Exercise:
Line by line, set down all the data below exactly, omitting any picture.

*** Source material Section Begins ***

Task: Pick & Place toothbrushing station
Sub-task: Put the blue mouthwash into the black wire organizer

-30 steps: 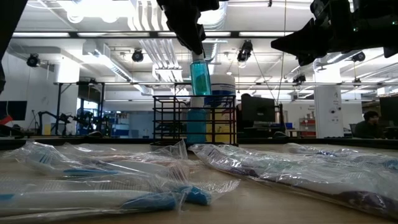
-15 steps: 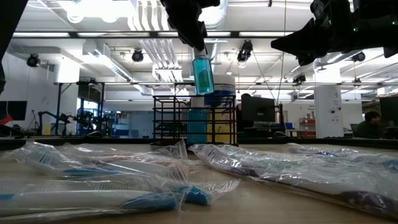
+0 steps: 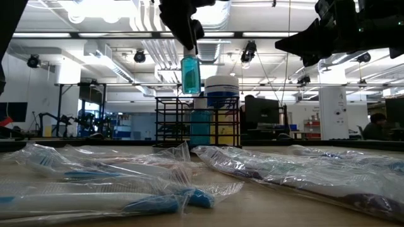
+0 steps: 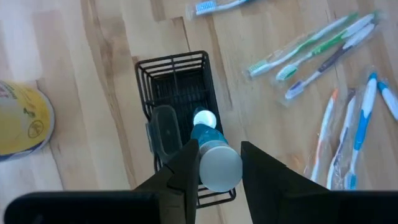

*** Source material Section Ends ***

Written answer:
Task: Pick & Place toothbrushing station
Sub-task: Put the blue mouthwash into the black wire organizer

-30 steps: 
-15 steps: 
+0 steps: 
+0 steps: 

What the exercise asked for has been given in full.